Bagiku, AAT adalah keluarga besar. Keluarga yang memberikan cinta dan kasih sayang yang luar biasa. Meskipun kami berasal dari berbagai agama, daerah, suku dan ras, namun aku benar-benar menemukan cinta yang begitu besar di AAT. Sebuah organisasi yang berhasil membuat diriku berubah. Di AAT juga aku bisa mengenal banyak orang. Banyak teman dari Purwokerto, Yogyakarta, Semarang, Bandung, Malang, Padang, dan Pontianak. Aku juga bersyukur, karena di AAT inilah aku bisa mengenal para pengurus dan sebagian donatur yang bergabung di AAT. Semuanya membuatku lebih bersemangat. Mereka adalah inspirasiku. Aku telah banyak belajar dari mereka. Begitu banyak pelajaran hidup yang bisa aku dapatkan di AAT. Terima kasih untuk semuanya. Terima kasih untuk donatur baik hati yang telah bersedia membayai kuliahku. Aku akan berusaha semaksimal mungkin untuk tidak mengecewakan beliau yang telah membiayai kuliahku. Semoga suatu saat ini aku bisa bertemu dengan beliau.Dan terimakasih juga untuk Pak Hadi, Pak Christ, Kak Can Santi Widya, Pak Marcel, Mami Can Lies Endjang, Om Adhi, Pak Greg, Bruder, dan semuanya atas pelajaran yang sangat berharga.
Semuanya membuat perubahan dalam hidupku, sehingga menjadikan Emy yang sekarang. Yang sedikit demi sedikit mulai bermetamorfosis. Semua itu berkat orang-orang hebat yang aku kenal di AAT. Semua hal yang ada di AAT begitu memberi arti dalam hidupku. Memberi warna dalam setiap langkahku.
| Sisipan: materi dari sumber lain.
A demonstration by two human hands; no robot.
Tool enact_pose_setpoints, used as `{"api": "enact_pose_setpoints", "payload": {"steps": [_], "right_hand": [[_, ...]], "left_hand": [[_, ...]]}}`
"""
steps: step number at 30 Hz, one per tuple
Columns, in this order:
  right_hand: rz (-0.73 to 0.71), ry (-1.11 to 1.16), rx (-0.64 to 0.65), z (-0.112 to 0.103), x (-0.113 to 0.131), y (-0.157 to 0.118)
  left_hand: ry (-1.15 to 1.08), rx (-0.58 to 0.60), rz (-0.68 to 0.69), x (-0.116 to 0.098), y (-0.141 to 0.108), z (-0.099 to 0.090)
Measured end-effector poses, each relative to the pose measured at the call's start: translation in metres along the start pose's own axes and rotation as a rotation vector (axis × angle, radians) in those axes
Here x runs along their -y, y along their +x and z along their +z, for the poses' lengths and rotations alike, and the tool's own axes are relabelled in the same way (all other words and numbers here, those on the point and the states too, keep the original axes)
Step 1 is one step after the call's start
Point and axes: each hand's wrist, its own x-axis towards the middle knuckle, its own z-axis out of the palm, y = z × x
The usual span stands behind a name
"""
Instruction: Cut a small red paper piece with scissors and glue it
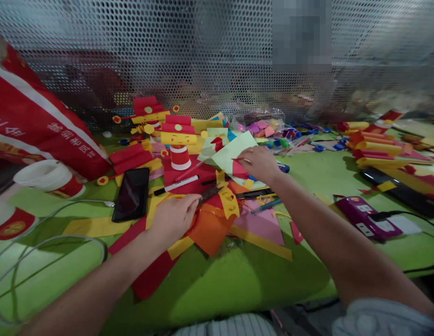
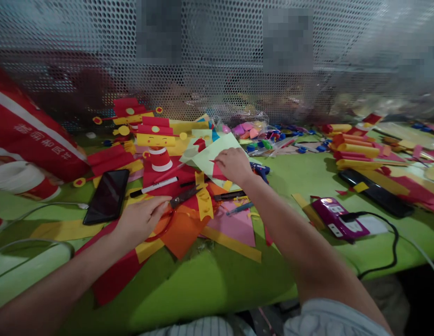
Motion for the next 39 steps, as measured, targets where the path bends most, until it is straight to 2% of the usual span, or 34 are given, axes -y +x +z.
{"api": "enact_pose_setpoints", "payload": {"steps": [2, 3, 6, 8, 10, 12, 14, 17, 19, 22, 24, 26, 27, 29, 32, 35, 39], "right_hand": [[0.15, 0.433, -0.24, -0.01, 0.013, -0.006], [0.239, 0.677, -0.296, -0.014, 0.023, -0.011], [0.376, 1.288, -0.191, -0.019, 0.057, -0.028], [0.409, 1.509, -0.085, -0.016, 0.08, -0.04], [0.42, 1.623, 0.01, -0.012, 0.096, -0.05], [0.415, 1.672, 0.077, -0.009, 0.104, -0.055], [0.433, 1.679, 0.065, -0.008, 0.103, -0.057], [0.504, 1.632, -0.12, -0.007, 0.091, -0.056], [0.518, 1.541, -0.214, -0.004, 0.08, -0.055], [0.444, 1.164, -0.136, 0.002, 0.071, -0.058], [0.317, 0.813, -0.076, 0.006, 0.072, -0.06], [0.166, 0.613, -0.088, 0.008, 0.077, -0.063], [0.111, 0.616, -0.108, 0.009, 0.081, -0.065], [0.076, 0.787, -0.094, 0.011, 0.089, -0.068], [0.161, 1.165, 0.037, 0.014, 0.1, -0.071], [0.252, 1.347, 0.104, 0.018, 0.105, -0.074], [0.302, 1.39, 0.145, 0.018, 0.105, -0.075]], "left_hand": [[-0.084, -0.061, 0.001, -0.004, 0.001, -0.004], [-0.143, -0.105, 0.019, -0.007, 0.002, -0.006], [-0.37, -0.191, 0.051, -0.017, 0.002, -0.01], [-0.534, -0.177, 0.016, -0.023, 0.001, -0.01], [-0.64, -0.136, -0.022, -0.027, 0.0, -0.009], [-0.654, -0.123, -0.044, -0.028, -0.002, -0.007], [-0.623, -0.158, -0.055, -0.026, -0.004, -0.007], [-0.612, -0.227, -0.075, -0.021, -0.006, -0.008], [-0.653, -0.223, -0.123, -0.019, -0.008, -0.008], [-0.878, -0.144, -0.256, -0.017, -0.01, -0.005], [-1.102, -0.107, -0.345, -0.017, -0.01, -0.002], [-1.292, -0.096, -0.41, -0.019, -0.01, 0.0], [-1.363, -0.091, -0.433, -0.02, -0.01, 0.001], [-1.464, -0.086, -0.466, -0.023, -0.011, 0.002], [-1.534, -0.086, -0.486, -0.028, -0.011, 0.005], [-1.482, -0.046, -0.476, -0.03, -0.011, 0.006], [-1.33, -0.069, -0.441, -0.029, -0.009, 0.005]]}}
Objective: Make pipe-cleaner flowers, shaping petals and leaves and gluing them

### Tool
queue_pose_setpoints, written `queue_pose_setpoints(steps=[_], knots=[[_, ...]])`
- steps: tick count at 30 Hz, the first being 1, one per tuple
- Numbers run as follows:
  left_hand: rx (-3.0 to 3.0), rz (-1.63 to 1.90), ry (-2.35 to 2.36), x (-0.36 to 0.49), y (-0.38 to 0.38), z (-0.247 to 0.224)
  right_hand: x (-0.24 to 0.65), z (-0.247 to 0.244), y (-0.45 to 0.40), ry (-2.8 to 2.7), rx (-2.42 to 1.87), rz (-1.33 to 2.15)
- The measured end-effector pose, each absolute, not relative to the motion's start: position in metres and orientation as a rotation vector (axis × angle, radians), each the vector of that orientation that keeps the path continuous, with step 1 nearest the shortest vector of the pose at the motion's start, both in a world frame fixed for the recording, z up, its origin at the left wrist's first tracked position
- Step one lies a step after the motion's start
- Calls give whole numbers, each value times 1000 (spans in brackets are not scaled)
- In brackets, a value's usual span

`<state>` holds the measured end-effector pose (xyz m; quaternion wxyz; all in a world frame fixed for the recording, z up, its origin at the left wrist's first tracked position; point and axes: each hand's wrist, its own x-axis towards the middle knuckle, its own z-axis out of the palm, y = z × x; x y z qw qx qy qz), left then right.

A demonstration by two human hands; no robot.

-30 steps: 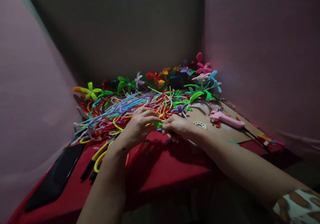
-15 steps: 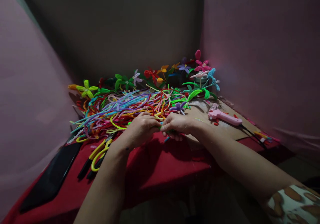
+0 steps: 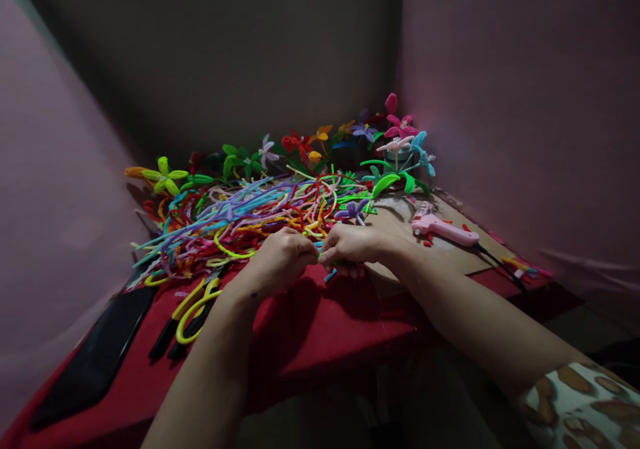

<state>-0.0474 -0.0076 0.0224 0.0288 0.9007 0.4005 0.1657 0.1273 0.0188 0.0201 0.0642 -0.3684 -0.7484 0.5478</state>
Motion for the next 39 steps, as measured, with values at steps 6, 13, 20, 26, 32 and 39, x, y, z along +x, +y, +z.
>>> queue_pose_setpoints(steps=[6,13,20,26,32,39], knots=[[2707,473,1272,-45,-7,25,126,20,16,-2236,-1151,1590],[2588,589,1438,-48,-5,28,128,17,25,-1763,-1042,1532],[2528,634,1518,-50,-5,31,128,20,23,-1750,-987,1451],[2450,658,1595,-52,-5,32,128,26,18,-1789,-1030,1386],[2410,671,1636,-52,-5,33,125,19,22,-1816,-1059,1284],[2389,713,1674,-54,-3,31,121,6,29,-1814,-1069,1070]])
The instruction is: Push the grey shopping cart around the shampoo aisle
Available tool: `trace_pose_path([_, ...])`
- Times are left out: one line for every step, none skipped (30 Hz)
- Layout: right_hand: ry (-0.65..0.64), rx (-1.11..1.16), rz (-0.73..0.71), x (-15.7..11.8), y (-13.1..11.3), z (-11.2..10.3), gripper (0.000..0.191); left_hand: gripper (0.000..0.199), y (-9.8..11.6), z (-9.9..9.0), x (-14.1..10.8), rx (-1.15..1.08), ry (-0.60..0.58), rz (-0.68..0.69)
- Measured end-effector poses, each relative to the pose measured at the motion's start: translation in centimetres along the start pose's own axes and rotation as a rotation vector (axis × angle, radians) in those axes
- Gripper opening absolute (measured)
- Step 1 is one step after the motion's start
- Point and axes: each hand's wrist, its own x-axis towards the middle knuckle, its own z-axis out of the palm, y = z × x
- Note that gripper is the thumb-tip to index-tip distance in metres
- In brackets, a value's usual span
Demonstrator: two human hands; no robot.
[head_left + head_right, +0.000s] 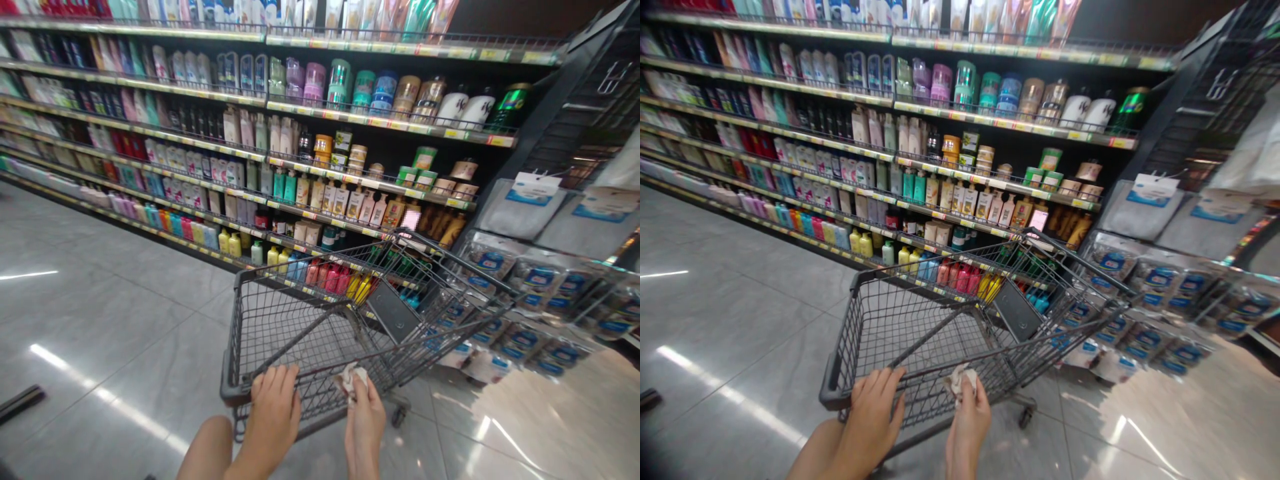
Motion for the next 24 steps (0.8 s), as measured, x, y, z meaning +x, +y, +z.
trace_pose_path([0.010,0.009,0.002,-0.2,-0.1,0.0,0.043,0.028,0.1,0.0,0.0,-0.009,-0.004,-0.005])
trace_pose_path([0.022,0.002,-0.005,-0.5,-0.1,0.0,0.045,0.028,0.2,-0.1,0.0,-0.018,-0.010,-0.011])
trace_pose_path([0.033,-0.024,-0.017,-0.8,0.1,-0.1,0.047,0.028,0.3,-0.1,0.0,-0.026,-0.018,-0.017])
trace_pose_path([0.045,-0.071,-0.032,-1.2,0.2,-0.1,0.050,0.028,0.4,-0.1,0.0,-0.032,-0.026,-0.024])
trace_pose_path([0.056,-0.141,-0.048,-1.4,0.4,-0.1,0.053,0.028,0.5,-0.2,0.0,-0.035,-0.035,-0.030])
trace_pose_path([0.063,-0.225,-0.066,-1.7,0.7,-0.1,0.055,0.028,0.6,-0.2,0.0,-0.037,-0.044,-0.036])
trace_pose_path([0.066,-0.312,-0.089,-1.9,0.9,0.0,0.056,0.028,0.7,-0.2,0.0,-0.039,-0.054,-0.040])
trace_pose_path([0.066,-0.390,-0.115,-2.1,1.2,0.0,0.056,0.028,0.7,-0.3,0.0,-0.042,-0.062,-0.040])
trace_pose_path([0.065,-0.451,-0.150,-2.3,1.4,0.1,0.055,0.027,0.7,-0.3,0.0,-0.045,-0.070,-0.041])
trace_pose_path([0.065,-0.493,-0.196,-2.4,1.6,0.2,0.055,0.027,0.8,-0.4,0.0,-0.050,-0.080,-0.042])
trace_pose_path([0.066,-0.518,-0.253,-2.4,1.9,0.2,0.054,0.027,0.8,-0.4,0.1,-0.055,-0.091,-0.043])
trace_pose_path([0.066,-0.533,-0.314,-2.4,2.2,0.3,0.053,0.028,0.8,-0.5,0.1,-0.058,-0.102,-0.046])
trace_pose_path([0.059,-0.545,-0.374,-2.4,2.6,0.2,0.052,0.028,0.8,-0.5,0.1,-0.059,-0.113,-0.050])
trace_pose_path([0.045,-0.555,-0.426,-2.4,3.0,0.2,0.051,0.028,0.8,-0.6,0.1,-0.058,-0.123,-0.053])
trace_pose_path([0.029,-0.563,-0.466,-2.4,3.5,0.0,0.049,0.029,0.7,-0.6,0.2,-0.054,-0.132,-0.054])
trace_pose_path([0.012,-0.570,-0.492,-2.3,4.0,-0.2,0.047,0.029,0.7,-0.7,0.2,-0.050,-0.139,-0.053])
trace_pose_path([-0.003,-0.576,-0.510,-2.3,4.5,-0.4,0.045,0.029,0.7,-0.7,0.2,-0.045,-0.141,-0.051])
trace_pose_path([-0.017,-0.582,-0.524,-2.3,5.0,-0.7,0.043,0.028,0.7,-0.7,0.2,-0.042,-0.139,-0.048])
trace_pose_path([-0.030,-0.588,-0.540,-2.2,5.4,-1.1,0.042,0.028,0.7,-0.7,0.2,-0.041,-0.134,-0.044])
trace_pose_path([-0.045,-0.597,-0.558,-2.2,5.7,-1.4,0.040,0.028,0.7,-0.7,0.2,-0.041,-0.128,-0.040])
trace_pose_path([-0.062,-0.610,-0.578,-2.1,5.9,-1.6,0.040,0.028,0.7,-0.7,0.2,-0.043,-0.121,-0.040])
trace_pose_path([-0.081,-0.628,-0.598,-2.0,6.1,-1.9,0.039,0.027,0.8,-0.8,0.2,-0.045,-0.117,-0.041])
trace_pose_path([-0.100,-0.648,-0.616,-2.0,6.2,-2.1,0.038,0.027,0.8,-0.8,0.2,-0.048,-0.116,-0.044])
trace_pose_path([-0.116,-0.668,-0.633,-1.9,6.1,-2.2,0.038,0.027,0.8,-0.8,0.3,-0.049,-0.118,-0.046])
AAT-lah pembawa terang dalam hidupku.
Emy Prihatin* Relawan AAT Sekretariat Madiun
*Emy merupakan mahasiswa Program Studi Akuntansi Universitas Katolik Widya Mandala Madiun angkatan 2012. Emy adalah salah satu anak asuh AAT tingkat perguruan tinggi yang ditunujuk sebagai bendahara AAT sekretariat Madiun.